The principal, Corina Valencia-Chavez, was on vacation and could not be reached
I trust Corina will be turned over to the state.
Hyphenated names are my trigger warning.
My mobile number was previously held by a woman who seems to be not a very good mother. When I first got the number, I got multiple calls to it from a nearby school system / city government. When I picked up, I tell them I'm not the woman in question and they hang up. When I've missed their calls and the voice mail picks up, I get messages to the tune of 'your children were left at school today - it's now 5:30 and they're in the custody of CPS. If we don't hear from you by 7pm, we'll be finding a bed for them in a local shelter.
I haven't heard from them in a while. Maybe she told them her new phone number (though I got calls for probably 3 years). Maybe she doesn't have her kids anymore.

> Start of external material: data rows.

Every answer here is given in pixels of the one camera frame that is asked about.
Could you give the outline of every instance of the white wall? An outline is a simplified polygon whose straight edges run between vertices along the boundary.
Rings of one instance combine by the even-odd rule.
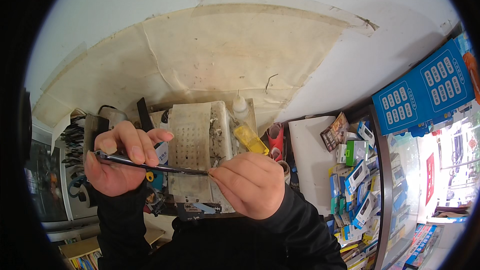
[[[345,30],[278,120],[336,110],[368,97],[422,59],[459,17],[448,0],[315,0],[369,19],[370,37]],[[147,17],[195,7],[200,0],[58,0],[28,66],[32,106],[52,70],[79,44],[87,48]]]

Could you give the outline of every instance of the person's left hand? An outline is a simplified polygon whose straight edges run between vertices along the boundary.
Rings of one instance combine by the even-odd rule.
[[[146,133],[141,129],[135,129],[131,122],[122,121],[112,130],[96,137],[95,150],[100,149],[107,154],[113,154],[117,149],[123,148],[135,164],[157,166],[159,158],[153,145],[170,141],[172,138],[173,134],[165,129],[155,128]],[[89,151],[85,175],[97,191],[113,197],[137,189],[145,179],[146,171],[118,163],[100,163],[95,154]]]

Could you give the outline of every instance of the orange object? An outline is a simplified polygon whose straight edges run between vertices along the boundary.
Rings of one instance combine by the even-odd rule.
[[[472,80],[473,91],[475,92],[475,100],[480,105],[480,77],[477,70],[477,60],[470,52],[467,52],[463,55],[463,61],[465,62],[466,69],[468,70],[470,79]]]

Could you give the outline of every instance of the white glue bottle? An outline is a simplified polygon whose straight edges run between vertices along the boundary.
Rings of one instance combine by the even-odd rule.
[[[245,98],[243,96],[240,96],[240,94],[233,99],[233,104],[232,104],[232,109],[233,109],[233,116],[237,118],[238,120],[244,120],[248,116],[248,105],[247,102],[245,101]]]

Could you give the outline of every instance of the hand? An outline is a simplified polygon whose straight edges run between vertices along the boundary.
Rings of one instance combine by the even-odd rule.
[[[135,164],[157,166],[159,158],[153,146],[172,138],[173,134],[165,129],[155,128],[146,133],[141,129],[135,129],[129,121],[122,121],[114,129],[96,137],[95,150],[100,149],[107,154],[113,154],[117,149],[123,148]],[[97,191],[113,197],[137,189],[145,179],[146,171],[118,163],[100,163],[89,151],[85,174]]]
[[[283,168],[263,154],[238,154],[208,173],[232,207],[249,218],[267,219],[282,204]]]

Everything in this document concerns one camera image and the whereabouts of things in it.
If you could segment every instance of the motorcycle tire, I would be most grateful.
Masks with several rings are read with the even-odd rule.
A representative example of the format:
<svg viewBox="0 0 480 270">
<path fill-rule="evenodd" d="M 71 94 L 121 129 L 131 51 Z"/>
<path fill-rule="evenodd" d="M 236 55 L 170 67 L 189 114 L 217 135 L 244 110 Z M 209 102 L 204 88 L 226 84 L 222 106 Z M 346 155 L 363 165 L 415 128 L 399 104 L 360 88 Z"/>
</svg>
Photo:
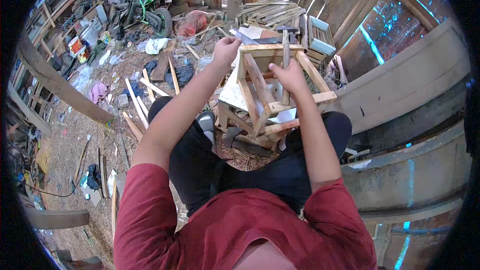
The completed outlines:
<svg viewBox="0 0 480 270">
<path fill-rule="evenodd" d="M 172 16 L 168 9 L 159 7 L 153 11 L 153 14 L 161 19 L 162 27 L 153 27 L 153 33 L 159 38 L 168 38 L 172 34 L 173 23 Z"/>
<path fill-rule="evenodd" d="M 125 25 L 130 25 L 132 23 L 132 21 L 134 20 L 136 9 L 141 7 L 142 5 L 138 1 L 135 1 L 131 4 L 130 10 L 128 11 L 127 22 L 125 22 Z"/>
</svg>

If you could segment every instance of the dirt floor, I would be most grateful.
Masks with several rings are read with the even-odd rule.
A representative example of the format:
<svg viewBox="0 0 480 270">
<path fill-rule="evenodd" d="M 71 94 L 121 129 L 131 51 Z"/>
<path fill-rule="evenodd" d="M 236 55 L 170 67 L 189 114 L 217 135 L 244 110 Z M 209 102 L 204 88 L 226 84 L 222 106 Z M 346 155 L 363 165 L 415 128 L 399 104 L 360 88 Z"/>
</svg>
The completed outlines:
<svg viewBox="0 0 480 270">
<path fill-rule="evenodd" d="M 207 33 L 205 40 L 208 41 L 204 40 L 202 45 L 193 46 L 193 48 L 200 57 L 209 55 L 208 51 L 203 50 L 203 48 L 207 45 L 212 47 L 212 43 L 221 37 L 223 37 L 223 35 L 215 29 Z M 197 63 L 195 59 L 188 51 L 185 51 L 185 47 L 182 47 L 178 43 L 175 46 L 177 48 L 177 51 L 174 53 L 176 66 L 178 66 L 178 63 L 182 63 L 184 59 L 183 56 L 186 56 L 189 60 L 193 61 L 196 68 Z M 95 69 L 91 75 L 93 81 L 103 81 L 105 85 L 108 86 L 112 82 L 112 73 L 117 72 L 120 80 L 118 81 L 117 88 L 111 92 L 113 99 L 120 95 L 124 88 L 126 88 L 124 78 L 129 78 L 135 71 L 141 71 L 144 68 L 144 64 L 157 58 L 157 56 L 137 51 L 136 46 L 131 46 L 130 48 L 125 47 L 122 50 L 126 50 L 127 52 L 125 61 L 114 66 L 107 63 L 103 67 Z M 155 85 L 169 95 L 174 96 L 175 90 L 170 88 L 167 83 Z M 213 94 L 208 102 L 208 108 L 213 111 L 215 117 L 218 116 L 217 100 L 218 95 Z M 147 108 L 149 108 L 151 105 L 150 100 L 145 96 L 143 101 Z M 72 191 L 71 180 L 73 172 L 80 159 L 80 154 L 85 146 L 88 134 L 90 134 L 92 138 L 85 154 L 84 165 L 82 165 L 80 171 L 86 171 L 90 164 L 97 164 L 98 148 L 106 158 L 108 174 L 110 174 L 112 169 L 117 173 L 127 171 L 127 167 L 123 162 L 122 147 L 119 144 L 120 135 L 123 136 L 129 162 L 132 160 L 132 155 L 138 146 L 138 141 L 132 134 L 125 119 L 121 116 L 122 111 L 126 111 L 127 114 L 131 115 L 135 125 L 142 132 L 145 131 L 131 100 L 127 108 L 120 110 L 120 117 L 115 116 L 110 127 L 94 122 L 74 109 L 69 112 L 69 106 L 63 102 L 60 102 L 60 104 L 54 107 L 50 120 L 52 135 L 51 137 L 45 137 L 41 140 L 41 149 L 36 157 L 36 162 L 45 172 L 45 191 L 60 195 L 66 195 Z M 60 123 L 58 117 L 63 112 L 65 113 L 65 117 L 63 123 Z M 265 158 L 252 153 L 246 153 L 243 150 L 241 150 L 243 155 L 238 154 L 233 149 L 223 146 L 220 131 L 217 131 L 215 134 L 215 142 L 216 153 L 221 158 L 228 159 L 230 165 L 242 171 L 255 170 L 258 167 L 266 165 L 278 155 L 274 153 L 272 157 Z M 177 230 L 179 230 L 188 222 L 186 216 L 187 210 L 180 201 L 172 184 L 170 184 L 170 188 L 177 206 Z M 46 237 L 46 239 L 48 239 L 46 242 L 51 250 L 69 249 L 74 261 L 98 256 L 103 261 L 105 268 L 114 269 L 111 227 L 112 200 L 110 198 L 102 199 L 98 206 L 94 207 L 91 201 L 87 201 L 84 198 L 80 187 L 78 187 L 75 193 L 68 197 L 43 194 L 42 200 L 47 210 L 87 209 L 90 213 L 90 224 L 87 226 L 54 230 L 51 235 L 47 233 L 49 236 Z"/>
</svg>

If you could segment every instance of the black pants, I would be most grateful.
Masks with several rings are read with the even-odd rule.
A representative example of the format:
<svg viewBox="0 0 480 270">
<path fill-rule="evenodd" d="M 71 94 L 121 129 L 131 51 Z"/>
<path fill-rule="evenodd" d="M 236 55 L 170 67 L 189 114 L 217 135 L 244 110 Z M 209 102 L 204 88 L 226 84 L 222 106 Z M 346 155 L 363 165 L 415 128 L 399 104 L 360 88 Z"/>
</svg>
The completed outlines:
<svg viewBox="0 0 480 270">
<path fill-rule="evenodd" d="M 157 99 L 148 122 L 171 100 Z M 328 136 L 340 159 L 350 139 L 350 119 L 336 111 L 322 115 Z M 286 149 L 278 158 L 254 171 L 240 171 L 211 151 L 212 142 L 195 120 L 170 155 L 168 176 L 190 217 L 214 195 L 229 189 L 257 188 L 271 192 L 296 213 L 312 194 L 305 164 L 302 137 L 297 129 L 286 137 Z"/>
</svg>

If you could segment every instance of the wooden chair frame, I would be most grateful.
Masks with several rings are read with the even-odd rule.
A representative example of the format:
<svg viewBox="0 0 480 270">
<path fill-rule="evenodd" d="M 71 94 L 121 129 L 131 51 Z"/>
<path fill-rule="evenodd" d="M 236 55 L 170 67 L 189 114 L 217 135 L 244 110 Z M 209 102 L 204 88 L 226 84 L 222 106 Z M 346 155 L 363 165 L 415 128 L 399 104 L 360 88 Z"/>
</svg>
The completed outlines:
<svg viewBox="0 0 480 270">
<path fill-rule="evenodd" d="M 303 52 L 302 45 L 289 45 L 291 57 L 294 58 L 308 76 L 311 78 L 313 84 L 320 90 L 320 93 L 313 94 L 313 99 L 316 104 L 330 104 L 337 96 L 335 92 L 331 91 L 323 78 L 315 69 L 314 65 L 309 61 L 308 57 Z M 253 127 L 242 119 L 237 117 L 234 112 L 228 108 L 221 108 L 220 112 L 228 118 L 235 121 L 241 128 L 245 129 L 252 137 L 257 137 L 259 134 L 277 134 L 286 129 L 291 129 L 300 125 L 298 118 L 284 123 L 277 123 L 265 126 L 267 120 L 281 111 L 286 111 L 295 108 L 295 104 L 291 102 L 288 105 L 282 104 L 282 101 L 275 101 L 272 94 L 267 88 L 265 79 L 273 78 L 272 72 L 262 73 L 255 61 L 257 57 L 267 57 L 269 63 L 279 65 L 279 61 L 283 61 L 283 45 L 281 44 L 263 44 L 263 45 L 247 45 L 240 47 L 240 60 L 238 64 L 237 83 L 240 91 L 245 99 Z M 257 111 L 254 97 L 247 81 L 252 81 L 255 86 L 255 91 L 263 106 L 261 114 Z"/>
</svg>

What's a good option for the school system when school lets out and there's a first grader with no one there to take them home?
Let them walk home? An entire generation of latch key kids managed to survive this horrible predicament.
Yeah, I walked home starting in 2nd grade. I lived in a pretty nice town, though.
I'm not so sure that's an option everywhere.
Wait... I know it's not, because my younger brothers and sister lived with my dad in the country, where one town had the middle/high school, and another town 9 miles away had the grade school. (The towns were 9 miles apart. My family lived about 4 miles from the high school and 13 miles from the grade school)
So when my sister was in 3rd grade, my middle brother was in 1st grade, and my youngest brother was in kindergarten, they most definitely could not have walked home. Even in good weather.